It’s the second week of summer break in 1994. Only millionaires own cell phones and no one knows what a “billion” is. You pour yourself a bowl of skim milk and float a handful of fruit loops on the surface. The tv is already on, tuned to an episode of cat-dog you’ve seen over 50 times. Your dad yells at you for being too close to the screen. Your mom yells at him for yelling at you. You ignore them. Tonight you will break your first bone while skating a strip-mall parking lot and you will never be the same.
Al Marcano (b. 1987 Cape Canaveral FL.) is a contemporary artist living and working in Joshua Tree, CA. Influenced by street/outsider/folk art, 80s and 90s american morning television, and syndicated comic strips, the artist’s lo-fi, DIY approach to sculpture references skate culture of the same era. A play on the artists' name combined with "amigo", a walk through Almigo serves as an introduction to Marcano’s friends, some of whom may be your old friends, too.
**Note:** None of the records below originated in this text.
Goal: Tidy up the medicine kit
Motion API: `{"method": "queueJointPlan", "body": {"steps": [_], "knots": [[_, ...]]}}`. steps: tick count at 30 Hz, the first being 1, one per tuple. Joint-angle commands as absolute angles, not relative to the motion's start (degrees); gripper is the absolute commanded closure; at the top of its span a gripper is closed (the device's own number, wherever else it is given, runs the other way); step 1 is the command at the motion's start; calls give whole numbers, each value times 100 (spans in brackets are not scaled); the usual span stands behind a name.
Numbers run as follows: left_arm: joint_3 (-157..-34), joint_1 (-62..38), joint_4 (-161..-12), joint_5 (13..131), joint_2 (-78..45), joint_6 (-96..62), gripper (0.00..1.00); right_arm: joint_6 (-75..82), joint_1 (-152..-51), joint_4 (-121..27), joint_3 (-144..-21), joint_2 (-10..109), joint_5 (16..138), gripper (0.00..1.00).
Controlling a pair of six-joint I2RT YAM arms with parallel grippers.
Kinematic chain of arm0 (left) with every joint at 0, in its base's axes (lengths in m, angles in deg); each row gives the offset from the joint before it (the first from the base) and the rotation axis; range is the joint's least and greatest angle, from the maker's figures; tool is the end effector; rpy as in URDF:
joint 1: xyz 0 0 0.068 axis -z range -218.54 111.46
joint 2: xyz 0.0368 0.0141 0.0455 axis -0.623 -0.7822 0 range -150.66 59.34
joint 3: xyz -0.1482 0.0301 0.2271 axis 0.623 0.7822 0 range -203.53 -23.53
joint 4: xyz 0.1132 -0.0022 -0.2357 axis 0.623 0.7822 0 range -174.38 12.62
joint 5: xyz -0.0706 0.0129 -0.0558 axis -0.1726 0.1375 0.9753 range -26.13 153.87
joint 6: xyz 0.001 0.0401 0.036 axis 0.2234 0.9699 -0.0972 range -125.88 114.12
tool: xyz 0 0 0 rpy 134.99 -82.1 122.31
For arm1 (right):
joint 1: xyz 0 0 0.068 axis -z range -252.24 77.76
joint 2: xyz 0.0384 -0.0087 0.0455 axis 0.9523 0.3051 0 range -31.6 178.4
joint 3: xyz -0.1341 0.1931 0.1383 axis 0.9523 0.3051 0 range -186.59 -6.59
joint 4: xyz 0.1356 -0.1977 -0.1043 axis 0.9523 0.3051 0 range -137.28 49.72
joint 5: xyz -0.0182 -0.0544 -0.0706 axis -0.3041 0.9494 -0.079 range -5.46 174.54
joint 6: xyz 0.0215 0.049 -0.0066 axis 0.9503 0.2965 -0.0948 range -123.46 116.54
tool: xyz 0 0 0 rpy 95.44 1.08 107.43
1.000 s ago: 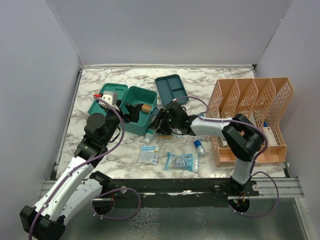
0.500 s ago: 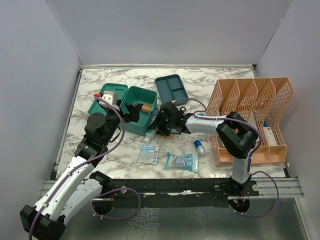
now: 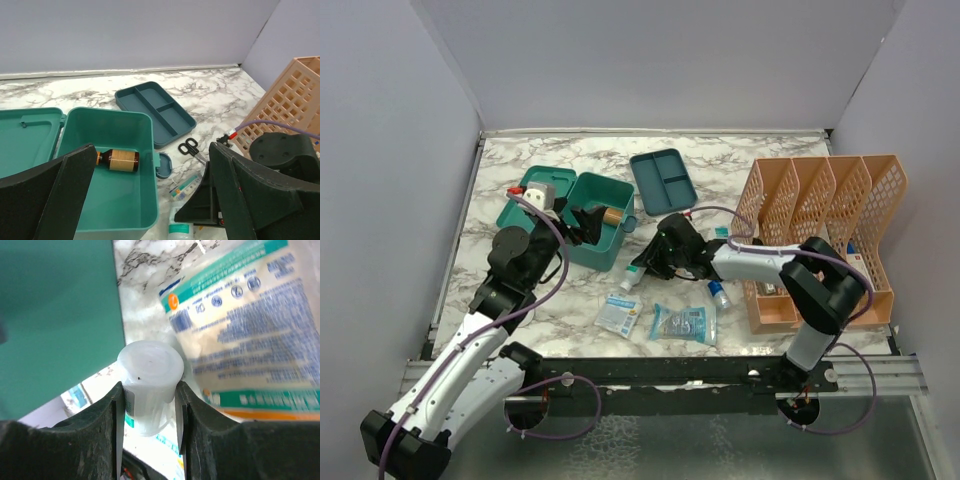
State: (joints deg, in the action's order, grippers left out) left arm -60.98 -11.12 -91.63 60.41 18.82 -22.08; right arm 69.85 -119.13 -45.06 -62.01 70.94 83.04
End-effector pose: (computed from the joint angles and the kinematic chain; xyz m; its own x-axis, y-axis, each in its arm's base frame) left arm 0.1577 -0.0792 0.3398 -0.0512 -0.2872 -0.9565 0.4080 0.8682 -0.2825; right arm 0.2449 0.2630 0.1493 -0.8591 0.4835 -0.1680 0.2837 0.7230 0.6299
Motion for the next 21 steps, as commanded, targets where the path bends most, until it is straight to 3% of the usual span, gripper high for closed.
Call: {"method": "queueJointPlan", "body": {"steps": [1,10,21], "knots": [[-5995,-1139,-9571,6532,1837,-2522,1,7291,-11944,-4930,-5881,6059,8728,69],[-5545,-1138,-10716,7161,1782,-4073,1,7564,-11941,-5454,-5576,4555,9304,67],[-5641,-1138,-11606,7611,1084,-5051,2,7748,-11941,-6232,-6591,4641,9571,67]]}}
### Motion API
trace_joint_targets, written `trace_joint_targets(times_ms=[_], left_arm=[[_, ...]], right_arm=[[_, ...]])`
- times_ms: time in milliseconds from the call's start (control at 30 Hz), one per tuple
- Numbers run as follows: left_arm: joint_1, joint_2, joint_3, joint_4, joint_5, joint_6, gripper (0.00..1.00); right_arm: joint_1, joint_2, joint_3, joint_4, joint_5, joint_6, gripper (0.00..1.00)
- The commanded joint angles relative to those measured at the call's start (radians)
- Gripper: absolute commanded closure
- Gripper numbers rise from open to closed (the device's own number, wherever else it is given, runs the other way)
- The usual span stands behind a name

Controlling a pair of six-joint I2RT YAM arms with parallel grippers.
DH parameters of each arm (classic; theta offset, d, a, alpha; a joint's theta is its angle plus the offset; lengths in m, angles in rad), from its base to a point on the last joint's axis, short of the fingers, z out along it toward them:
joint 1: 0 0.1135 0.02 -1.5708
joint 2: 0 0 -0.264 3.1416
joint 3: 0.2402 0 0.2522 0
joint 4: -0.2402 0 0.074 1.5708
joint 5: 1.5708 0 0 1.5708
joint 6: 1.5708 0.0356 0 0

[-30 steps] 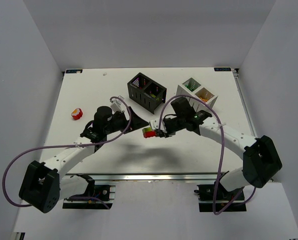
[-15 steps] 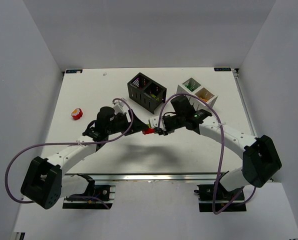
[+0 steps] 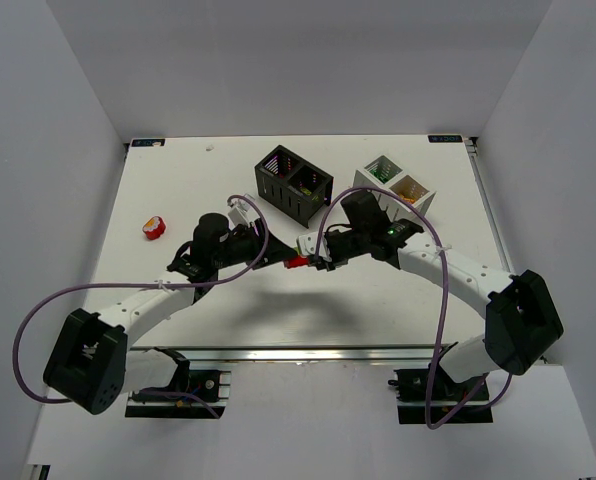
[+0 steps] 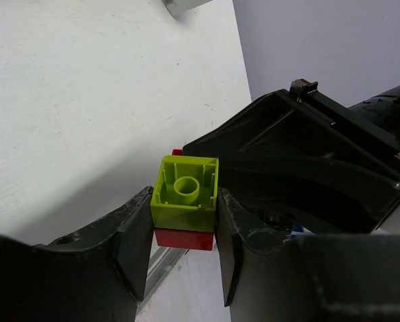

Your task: Sort the legos into containers by color

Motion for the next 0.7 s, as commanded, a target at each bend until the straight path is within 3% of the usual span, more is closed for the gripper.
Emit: trace_joint_targets(times_ms=[0,433,667], left_arm=[[-0.004,-0.002,-0.007,0.044,0.035,-0.008,0.51],[-0.006,-0.016,-0.006,0.068,0.037,-0.016,0.68],[-0.004,-0.045,-0.003,0.048,0.009,0.000,0.71]], right_arm=[[0.004,-0.001,0.010,0.035,-0.020,0.011,1.00],[0.019,-0.024,-0.009,0.034,-0.031,0.016,1.00],[0.027,-0.042,-0.024,0.025,-0.033,0.017,1.00]])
Built out of found scrap-wood simultaneously preserved and desicated by the desert sun, Marcano assembles a garden of visceral relics of bygone adolescence. True to the cartoons they depict, the artist’s sculptures are two dimensional, possessing a distinct front and back side, mounted on a wooden-block stand. Oil stick and acrylic in beach-ball tones paint the familiar faces of beloved characters. For many it may be tricky to decipher their origin - tv or the artist’s imagination.